Dalam paparannya, Tony menyebut akibat terhentinya produksi di smelter katoda di Jawa Timur, konsentrat tembaga yang dihasilkan Freeport di Papua hanya bisa terserap sebanyak 40% oleh PT Smelting di Gresik.
Sisanya diklaim mangkrak atau idle. Adapun, volume konsentrat tembaga yang mangkrak atau tidak bisa diproses di pabrik PT Smelting mencapai 1,5 juta ton.
“Kalau kita nilai dengan harga yang sekarang ini, itu nilainya bisa lebih dari US$5 miliar. Di mana dari US$5 miliar itu, pendapatan negara berupa bea keluar, royalti, dividen, pajak perseroan badan itu akan bisa mencapai US$4 miliar atau sekitar Rp65 triliun,” ujar Tony di sela rapat dengan Komisi XII DPR RI, Rabu (19/2/2025).
Perincian penurunan potensi penerimaan negara tersebut a.l. dividen senilai US$1,7 miliar (Rp28 triliun), pajak US$1,6 miliar (Rp26 triliun), bea keluar US$0,4 miliar (Rp6,5 triliun), dan royalti US$0,3 miliar (Rp4,5 triliun).
Tidak hanya itu, Tony mengelaborasi larangan ekspor konsentrat akan menyebabkan pengurangan pendapatan daerah sebesar Rp5,6 triliun pada 2025.
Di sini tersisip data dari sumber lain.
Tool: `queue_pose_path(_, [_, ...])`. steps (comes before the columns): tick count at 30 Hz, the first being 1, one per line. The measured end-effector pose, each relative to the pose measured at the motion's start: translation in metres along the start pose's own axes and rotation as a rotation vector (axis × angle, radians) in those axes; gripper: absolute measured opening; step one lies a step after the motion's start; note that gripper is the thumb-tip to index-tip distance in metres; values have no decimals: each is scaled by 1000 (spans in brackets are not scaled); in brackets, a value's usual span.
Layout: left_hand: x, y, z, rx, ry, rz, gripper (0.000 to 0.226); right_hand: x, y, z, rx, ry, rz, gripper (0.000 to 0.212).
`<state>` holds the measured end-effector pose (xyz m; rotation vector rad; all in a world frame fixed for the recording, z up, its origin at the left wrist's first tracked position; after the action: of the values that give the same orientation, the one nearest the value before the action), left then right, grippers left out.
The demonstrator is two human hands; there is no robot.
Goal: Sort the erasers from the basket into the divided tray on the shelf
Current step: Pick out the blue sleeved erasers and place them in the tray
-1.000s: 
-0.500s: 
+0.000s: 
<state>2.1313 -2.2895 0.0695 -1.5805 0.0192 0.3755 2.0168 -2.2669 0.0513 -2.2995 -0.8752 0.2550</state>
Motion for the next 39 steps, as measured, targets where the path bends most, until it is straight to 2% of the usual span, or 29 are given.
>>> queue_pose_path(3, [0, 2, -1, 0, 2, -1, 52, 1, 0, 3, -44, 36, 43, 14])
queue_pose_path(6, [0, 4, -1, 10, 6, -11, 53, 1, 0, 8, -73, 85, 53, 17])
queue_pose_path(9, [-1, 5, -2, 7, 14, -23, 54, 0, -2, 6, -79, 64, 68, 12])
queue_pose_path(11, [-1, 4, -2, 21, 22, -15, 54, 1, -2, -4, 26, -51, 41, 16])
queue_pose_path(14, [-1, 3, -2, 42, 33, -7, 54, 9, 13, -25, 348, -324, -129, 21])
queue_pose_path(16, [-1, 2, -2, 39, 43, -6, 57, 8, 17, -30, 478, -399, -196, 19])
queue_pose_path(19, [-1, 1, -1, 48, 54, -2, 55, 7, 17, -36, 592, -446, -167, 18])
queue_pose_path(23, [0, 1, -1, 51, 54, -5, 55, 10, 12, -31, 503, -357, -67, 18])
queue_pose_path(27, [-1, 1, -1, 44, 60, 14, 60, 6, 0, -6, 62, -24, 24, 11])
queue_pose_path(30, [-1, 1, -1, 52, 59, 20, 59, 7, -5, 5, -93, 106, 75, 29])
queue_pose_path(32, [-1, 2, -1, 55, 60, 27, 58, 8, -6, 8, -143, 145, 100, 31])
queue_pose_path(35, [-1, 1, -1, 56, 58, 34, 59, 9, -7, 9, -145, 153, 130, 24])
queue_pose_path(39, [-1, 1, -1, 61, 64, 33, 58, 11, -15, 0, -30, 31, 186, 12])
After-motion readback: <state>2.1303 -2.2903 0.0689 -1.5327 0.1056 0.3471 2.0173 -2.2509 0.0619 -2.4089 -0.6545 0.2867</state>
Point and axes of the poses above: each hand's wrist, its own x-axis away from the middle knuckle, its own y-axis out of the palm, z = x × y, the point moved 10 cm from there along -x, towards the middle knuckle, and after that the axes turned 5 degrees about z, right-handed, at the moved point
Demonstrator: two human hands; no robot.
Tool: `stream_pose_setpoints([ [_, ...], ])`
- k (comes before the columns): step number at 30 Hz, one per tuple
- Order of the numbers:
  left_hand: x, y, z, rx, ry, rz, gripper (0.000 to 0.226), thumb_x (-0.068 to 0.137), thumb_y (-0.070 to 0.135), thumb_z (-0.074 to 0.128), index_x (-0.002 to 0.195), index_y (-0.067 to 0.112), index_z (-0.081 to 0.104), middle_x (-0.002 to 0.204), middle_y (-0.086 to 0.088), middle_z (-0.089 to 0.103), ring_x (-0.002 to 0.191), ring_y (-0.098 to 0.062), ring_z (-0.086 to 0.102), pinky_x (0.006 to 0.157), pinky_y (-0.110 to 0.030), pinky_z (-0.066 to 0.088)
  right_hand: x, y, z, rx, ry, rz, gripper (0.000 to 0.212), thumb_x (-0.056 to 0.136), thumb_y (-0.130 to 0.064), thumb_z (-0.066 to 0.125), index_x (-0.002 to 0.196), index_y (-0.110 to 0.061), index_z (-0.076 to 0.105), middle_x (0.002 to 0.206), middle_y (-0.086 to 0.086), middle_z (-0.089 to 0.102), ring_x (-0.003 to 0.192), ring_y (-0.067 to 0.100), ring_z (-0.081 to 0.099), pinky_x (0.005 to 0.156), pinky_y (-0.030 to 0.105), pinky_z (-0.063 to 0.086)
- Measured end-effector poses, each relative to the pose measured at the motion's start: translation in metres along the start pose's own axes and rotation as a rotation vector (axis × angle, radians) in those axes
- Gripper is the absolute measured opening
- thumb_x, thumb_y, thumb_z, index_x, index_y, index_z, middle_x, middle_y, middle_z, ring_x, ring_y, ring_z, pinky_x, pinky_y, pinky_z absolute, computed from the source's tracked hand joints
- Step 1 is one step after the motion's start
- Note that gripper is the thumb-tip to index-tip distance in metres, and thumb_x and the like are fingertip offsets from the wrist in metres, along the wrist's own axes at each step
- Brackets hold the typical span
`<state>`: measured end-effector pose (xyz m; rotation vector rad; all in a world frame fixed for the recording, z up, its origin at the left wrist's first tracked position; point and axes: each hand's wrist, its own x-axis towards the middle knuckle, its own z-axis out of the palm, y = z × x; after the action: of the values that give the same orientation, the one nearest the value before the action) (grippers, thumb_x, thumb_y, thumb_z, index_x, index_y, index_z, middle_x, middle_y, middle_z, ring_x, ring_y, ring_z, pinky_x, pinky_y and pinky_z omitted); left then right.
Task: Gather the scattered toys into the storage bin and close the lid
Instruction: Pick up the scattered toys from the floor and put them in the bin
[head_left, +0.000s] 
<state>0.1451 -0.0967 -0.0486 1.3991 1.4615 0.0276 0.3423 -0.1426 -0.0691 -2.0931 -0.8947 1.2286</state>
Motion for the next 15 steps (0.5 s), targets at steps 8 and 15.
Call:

Perinciannya; Provinsi Papua Tengah berpotensi mengalami penurunan pendapatan Rp1,3 triliun, Kabupaten Mimika Rp2,3 triliun, dan kabupaten lain di Papua Tengah Rp2 triliun.
“Selain itu juga ada potensi berkurangnya alokasi dana kemitraan PTFI untuk program pengembangan masyarakat sebesar US$60 juta atau Rp960 miliar pada 2025,” tegas Tony.
Untuk itu, dia meminta agar keran ekspor konsentrat tembaga Freeport kembali dibuka pada tahun ini. Terlebih, sesuai dengan izin usaha pertambangan khusus (IUPK) PTFI yang berlaku, konsentrat dapat diekspor apabila terjadi keadaan kahar.
Namun, dibutuhkan penyesuaian peraturan menteri ESDM untuk mengatur ekspor karena keadaan kahar tersebut.